Joan Porras (Manresa, 1995), más conocido como Joan Bonanit, es un muchacho muy espabilado que ha entendido a la perfección el paisito en el que vive y que dice amar con locura (la insania, por cierto, está muy bien valorada en la Cataluña catalana). Si se toma las cosas en serio, el chaval puede llegar a ser alguien en la política local y acabar de alcalde, de conseller o, incluso, de presidente de la Generalitat: el país en que cualquiera de sus habitantes puede llegar a presidente no es, como se cree falsamente, Estados Unidos, sino nuestra querida comunidad autónoma, donde la presencia de Quim Torra demuestra que, efectivamente, cualquiera puede llegar a presidente mostrando como única virtud la adhesión inquebrantable al régimen.

Nadie sabe muy bien qué hacía Joan Porras antes de convertirse en Joan Bonanit y plantarse cada noche ante la prisión de Lledoners, pero da igual, lo importante es que es un patriota de piedra picada y, sobre todo, un activista, término que aquí quiere decir cualquier cosa: tampoco sabíamos a qué se dedicaba Roger Español antes de perder un ojo de un pelotazo mientras arrojaba vallas metálicas a la policía, ¡y estuvo a punto de convertirse en senador del Reino de España!; de Jami Matamala sabíamos que era un empresario cebolludo que vivía muy bien gracias a los chanchullos que le proporcionaba Puchi cuando era alcalde de Girona (y ese sí que llegó a senador, como el caballo de Calígula); de Valtonyc sabíamos que era un mallorquinarro que rapeaba chorradas antisistema antes de convertirse en la mascota de la Casa de la República; de Miquel Buch sabíamos que en su discoteca de Mataró no entraba la chusma… Pero de Joan Bonanit solo sabemos que un buen día tuvo la peregrina idea de ir a dar las buenas noches a los políticos presos (a los demás, que los zurzan) y que parece querer rentabilizarla como Mondrian a sus cuadriláteros de colorines.

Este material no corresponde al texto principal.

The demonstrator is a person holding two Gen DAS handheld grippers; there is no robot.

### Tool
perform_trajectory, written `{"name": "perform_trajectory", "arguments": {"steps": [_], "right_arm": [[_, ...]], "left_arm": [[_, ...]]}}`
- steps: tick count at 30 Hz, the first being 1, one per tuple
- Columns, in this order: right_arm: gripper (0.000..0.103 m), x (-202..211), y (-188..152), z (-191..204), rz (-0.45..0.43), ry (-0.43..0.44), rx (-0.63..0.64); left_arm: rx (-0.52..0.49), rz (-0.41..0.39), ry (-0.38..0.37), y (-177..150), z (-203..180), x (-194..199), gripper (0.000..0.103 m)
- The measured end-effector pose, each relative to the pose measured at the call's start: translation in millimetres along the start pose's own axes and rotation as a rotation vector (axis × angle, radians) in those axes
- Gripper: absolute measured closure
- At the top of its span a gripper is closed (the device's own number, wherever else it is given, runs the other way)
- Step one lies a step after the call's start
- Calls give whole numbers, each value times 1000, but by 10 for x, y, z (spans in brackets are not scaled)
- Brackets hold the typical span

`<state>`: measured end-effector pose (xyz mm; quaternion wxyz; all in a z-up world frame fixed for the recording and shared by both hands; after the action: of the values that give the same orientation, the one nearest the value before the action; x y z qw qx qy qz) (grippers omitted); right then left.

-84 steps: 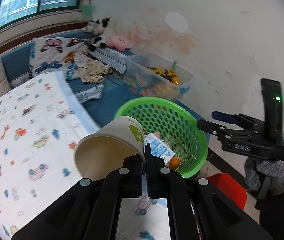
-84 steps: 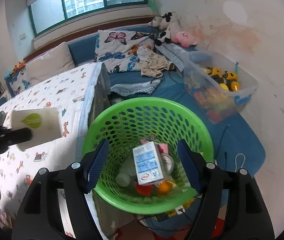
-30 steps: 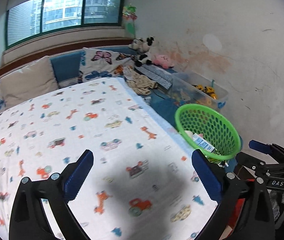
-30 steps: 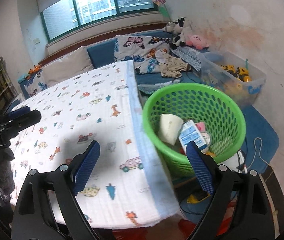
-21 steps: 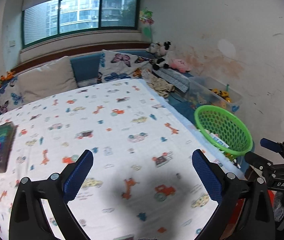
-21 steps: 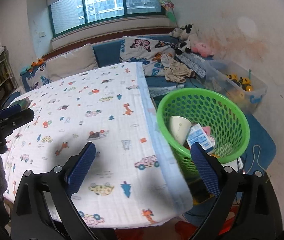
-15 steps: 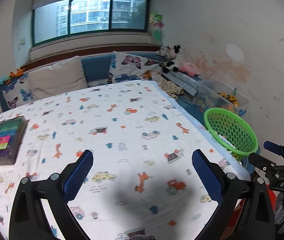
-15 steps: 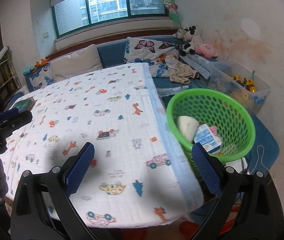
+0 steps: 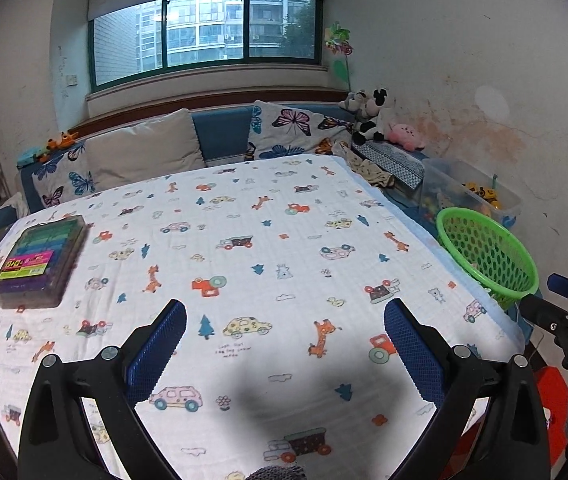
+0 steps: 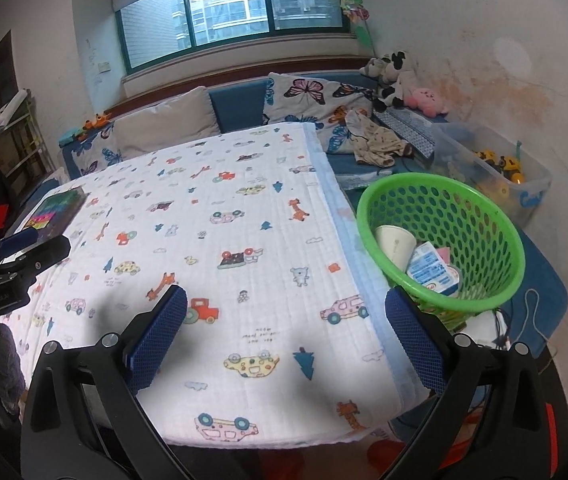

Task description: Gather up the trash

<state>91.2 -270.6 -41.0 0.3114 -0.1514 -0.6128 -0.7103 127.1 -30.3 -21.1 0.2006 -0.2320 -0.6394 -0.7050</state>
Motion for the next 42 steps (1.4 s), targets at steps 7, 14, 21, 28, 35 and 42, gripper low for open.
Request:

De momento, ya ha escrito un libro, Historia d´un crit, que promete ser tan divertido y trepidante como El quadern suís de Torra. No ha escogido el mejor momento para publicarlo, pero no duden que el 23 de julio, fecha prevista para la celebración de Sant Jordi, estará en la Rambla firmando ejemplares y que se venderá muy bien, pues todo lo relacionado con el prusés se ha convertido en un género (seudo) literario cuyos productos figuran siempre entre lo más leído por los catalanes de bien. El opúsculo, además, se presenta bendecido por un prólogo de Carles Puigdemont y un epílogo de Blanca Bragulat y Meritxell Lluís, que serían muy conocidas en su casa a la hora de comer de no ser las parejas sentimentales de Jordi Turull y Josep Rull respectivamente. Con eso ya se puede llegar muy lejos en la política catalana. Y en cuanto nos levanten el confinamiento, le recomiendo al amigo Bonanit que visite Waterloo hasta que le caiga algo: el cargo de bufón de la corte ya está ocupado por Valtonyc, pero siempre puede fregar la Casa de la República o lavar los platos cuando Matamala se amotine y se niegue a cumplir con sus obligaciones domésticas.

Otros se conforman con mucho menos --pensemos en la pobre Pilar Carracelas, que ya no sabe qué hacer para pillar un cargo de tertuliana fija en TV3--, pero el amigo Bonanit tiene todo el derecho a aspirar a la gloria. No hace falta que estudie nada porque el conocimiento no solo es inútil para medrar en la política nacionalista, sino contraproducente: con la adhesión al régimen va que chuta. Le toca ahora escalar en la jerarquía post convergente --de ahí la necesidad de visitar con frecuencia a su prologuista-- e idear nuevas iniciativas patrióticas que toquen la fibra sensible del contingente lazi. Si juega bien sus cartas, puede llegar a ser el presidente más joven de la Generalitat de Cataluña, pues cosas más raras se han visto en ese cargo: Quim Torra, sin ir más lejos.